The concern, according to one long-time intermodal executive who asked not to be identified, is that railroads will be perceived as acting with impunity by raising rates while their service remains sub-par. The rails' image will not be helped if shippers think they are capitalizing on challenges facing the trucking industry to gouge intermodal users.
"Intermodal rates are going up everywhere, and the service continues to be terrible," the executive said. "I don't know what the rail mindset is right now."
For some with long memories, the 2014 service issues harken back to an era when intermodal reliability was the exception and not the norm. That era lasted for many years, and it won't take much to wipe out many of the industry's hard-won gains. The last time rail service took such a hard hit was in 2004, when an avalanche of Asian imports entering the West Coast overwhelmed their networks.

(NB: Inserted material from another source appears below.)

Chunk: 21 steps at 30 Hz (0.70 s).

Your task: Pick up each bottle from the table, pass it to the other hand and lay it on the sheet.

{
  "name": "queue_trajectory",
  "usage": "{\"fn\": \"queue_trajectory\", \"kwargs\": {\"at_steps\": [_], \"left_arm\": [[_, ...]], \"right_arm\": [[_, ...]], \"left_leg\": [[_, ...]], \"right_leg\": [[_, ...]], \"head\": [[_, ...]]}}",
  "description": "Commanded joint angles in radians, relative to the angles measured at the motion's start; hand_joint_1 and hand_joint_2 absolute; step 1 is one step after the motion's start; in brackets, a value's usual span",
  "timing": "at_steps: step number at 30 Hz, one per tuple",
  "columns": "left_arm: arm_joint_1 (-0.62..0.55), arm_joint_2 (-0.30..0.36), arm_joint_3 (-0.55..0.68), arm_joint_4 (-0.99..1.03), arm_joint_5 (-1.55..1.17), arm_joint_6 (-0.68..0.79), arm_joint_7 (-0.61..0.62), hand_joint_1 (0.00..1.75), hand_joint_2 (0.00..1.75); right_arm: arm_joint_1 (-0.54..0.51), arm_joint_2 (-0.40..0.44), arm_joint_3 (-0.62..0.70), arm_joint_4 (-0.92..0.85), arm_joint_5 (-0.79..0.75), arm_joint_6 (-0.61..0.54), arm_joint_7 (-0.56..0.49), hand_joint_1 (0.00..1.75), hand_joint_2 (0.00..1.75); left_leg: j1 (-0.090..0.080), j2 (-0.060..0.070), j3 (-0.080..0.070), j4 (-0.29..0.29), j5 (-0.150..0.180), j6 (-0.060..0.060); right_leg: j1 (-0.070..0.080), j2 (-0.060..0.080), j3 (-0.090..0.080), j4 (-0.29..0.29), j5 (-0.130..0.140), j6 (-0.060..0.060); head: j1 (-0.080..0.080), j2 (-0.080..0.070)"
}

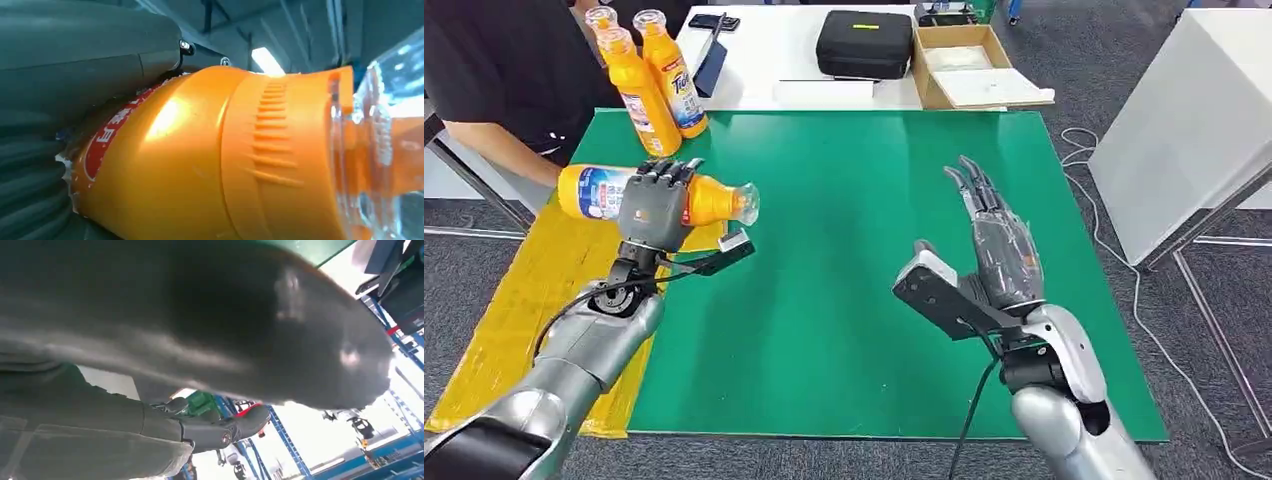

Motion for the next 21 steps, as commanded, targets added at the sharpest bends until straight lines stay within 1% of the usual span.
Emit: {"fn": "queue_trajectory", "kwargs": {"at_steps": [1,2,3,6,7,8,9,10,11,12,13,14,15,16,17,18,19,20,21], "left_arm": [[-0.044,0.009,0.014,0.233,-0.062,-0.010,0.070,1.75,1.75],[-0.039,0.010,0.016,0.235,-0.061,-0.007,0.071,1.75,1.75],[-0.033,0.011,0.020,0.238,-0.062,-0.002,0.073,1.75,1.75],[-0.025,0.010,0.041,0.249,-0.069,-0.008,0.091,1.75,1.75],[-0.016,0.012,0.052,0.241,-0.078,-0.010,0.089,1.75,1.75],[-0.012,0.013,0.054,0.239,-0.078,-0.008,0.089,1.75,1.75],[-0.008,0.013,0.061,0.237,-0.078,-0.012,0.085,1.75,1.75],[-0.008,0.013,0.061,0.237,-0.078,-0.012,0.085,1.75,1.75],[-0.008,0.013,0.061,0.237,-0.078,-0.012,0.085,1.75,1.75],[-0.008,0.013,0.061,0.237,-0.078,-0.012,0.085,1.75,1.75],[-0.008,0.013,0.061,0.237,-0.078,-0.012,0.085,1.75,1.75],[-0.008,0.011,0.063,0.237,-0.077,-0.017,0.084,1.73,1.75],[-0.007,0.011,0.064,0.236,-0.078,-0.018,0.083,0.14,1.75],[-0.002,0.004,0.082,0.232,-0.066,-0.038,0.051,0.00,0.00],[-0.001,0.005,0.078,0.231,-0.087,-0.042,0.063,0.00,0.00],[-0.001,0.005,0.078,0.231,-0.087,-0.042,0.063,0.00,0.00],[0.001,0.002,0.075,0.233,-0.100,-0.051,0.064,0.00,0.00],[0.002,0.001,0.074,0.233,-0.111,-0.055,0.070,0.00,0.00],[0.003,-0.002,0.078,0.233,-0.109,-0.055,0.069,0.00,0.00]], "right_arm": [[0.035,-0.018,0.009,-0.053,0.025,0.018,-0.010,0.00,0.00],[0.037,-0.020,0.009,-0.054,0.026,0.018,-0.010,0.00,0.00],[0.040,-0.020,0.006,-0.057,0.028,0.018,-0.011,0.00,0.00],[0.052,-0.021,-0.004,-0.068,0.036,0.019,-0.014,0.00,0.00],[0.062,-0.019,-0.009,-0.069,0.041,0.022,-0.019,0.00,0.00],[0.064,-0.020,-0.009,-0.069,0.041,0.023,-0.020,0.00,0.00],[0.066,-0.018,-0.009,-0.066,0.043,0.024,-0.023,0.00,0.00],[0.066,-0.018,-0.009,-0.066,0.043,0.024,-0.023,0.00,0.00],[0.066,-0.018,-0.009,-0.066,0.043,0.024,-0.023,0.00,0.00],[0.066,-0.018,-0.009,-0.066,0.043,0.024,-0.023,0.00,0.00],[0.066,-0.018,-0.009,-0.066,0.043,0.024,-0.023,0.00,0.00],[0.065,-0.016,-0.007,-0.064,0.044,0.025,-0.024,0.00,0.00],[0.065,-0.016,-0.007,-0.063,0.045,0.025,-0.025,0.00,0.00],[0.066,-0.013,-0.010,-0.061,0.048,0.026,-0.028,0.00,0.00],[0.066,-0.008,-0.010,-0.058,0.050,0.029,-0.030,0.00,0.00],[0.066,-0.008,-0.010,-0.058,0.050,0.029,-0.030,0.00,0.00],[0.066,-0.003,-0.010,-0.056,0.054,0.033,-0.030,0.00,0.00],[0.065,0.001,-0.011,-0.055,0.058,0.037,-0.030,0.00,0.00],[0.065,0.003,-0.012,-0.055,0.059,0.039,-0.030,0.00,0.00]], "left_leg": [[-0.001,-0.002,0.005,0.000,-0.002,-0.001],[-0.001,-0.002,0.007,0.000,-0.003,-0.001],[-0.001,-0.001,0.004,-0.001,-0.001,-0.001],[-0.001,-0.001,0.006,0.000,-0.003,-0.001],[-0.001,-0.001,0.003,0.000,-0.002,-0.001],[-0.001,-0.002,0.005,0.000,-0.002,-0.001],[0.000,-0.002,0.002,0.000,-0.001,-0.001],[-0.001,-0.002,0.005,0.000,-0.002,-0.001],[0.000,-0.001,0.002,0.000,-0.001,-0.001],[-0.001,-0.002,0.008,0.001,-0.004,-0.001],[-0.001,-0.002,0.001,0.000,-0.001,-0.001],[0.000,-0.002,0.004,0.000,-0.002,-0.001],[0.000,-0.002,0.001,0.000,-0.001,-0.001],[-0.001,-0.002,0.004,0.000,-0.002,-0.001],[0.000,-0.002,0.005,0.001,-0.003,-0.001],[0.000,-0.002,0.003,0.000,-0.002,-0.001],[-0.001,-0.002,0.005,0.000,-0.003,-0.001],[0.000,-0.002,0.003,0.000,-0.001,-0.001],[0.000,-0.002,0.005,0.000,-0.002,-0.001]], "right_leg": [[-0.001,-0.003,0.006,0.000,-0.003,0.000],[-0.001,-0.003,0.007,0.000,-0.003,0.000],[-0.001,-0.001,0.003,0.000,-0.001,0.000],[-0.001,-0.002,0.007,0.000,-0.003,0.000],[-0.001,-0.002,0.004,0.000,-0.002,0.000],[-0.001,-0.002,0.005,0.000,-0.003,0.000],[0.000,-0.002,0.003,-0.001,-0.001,0.000],[0.000,-0.002,0.005,0.000,-0.002,0.000],[0.000,-0.001,0.003,-0.001,-0.001,0.000],[-0.001,-0.002,0.008,0.000,-0.004,0.001],[0.000,-0.001,0.002,0.000,-0.001,0.000],[0.000,-0.002,0.005,0.000,-0.002,0.000],[0.000,-0.002,0.002,0.000,-0.001,0.000],[0.000,-0.002,0.005,0.000,-0.003,0.000],[0.000,-0.003,0.006,0.001,-0.003,0.000],[0.000,-0.002,0.004,0.000,-0.002,0.000],[-0.001,-0.002,0.006,0.000,-0.003,0.000],[0.000,-0.002,0.003,0.000,-0.002,0.000],[0.000,-0.002,0.005,0.000,-0.003,0.000]], "head": [[0.000,0.000],[0.001,0.000],[0.000,0.000],[0.000,0.000],[0.000,0.000],[0.000,0.000],[0.000,0.000],[0.000,0.000],[0.000,0.000],[0.000,0.000],[0.000,0.000],[0.000,0.000],[0.000,0.000],[0.000,0.000],[0.000,0.000],[0.000,0.000],[0.000,0.000],[0.000,0.000],[0.000,0.000]]}}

Before that, one would have to go back to 1996 to find a period when service was this poor for this long, according to the executive.
The predicament may have been summed up best in a comment made by an executive of a privately held intermodal marketing company (IMC), which sells intermodal service on behalf of the rails, to Albrecht, the BB&T analyst: "Except for a shortage of locomotives, railcars, crews, and track, the railroads are doing fine."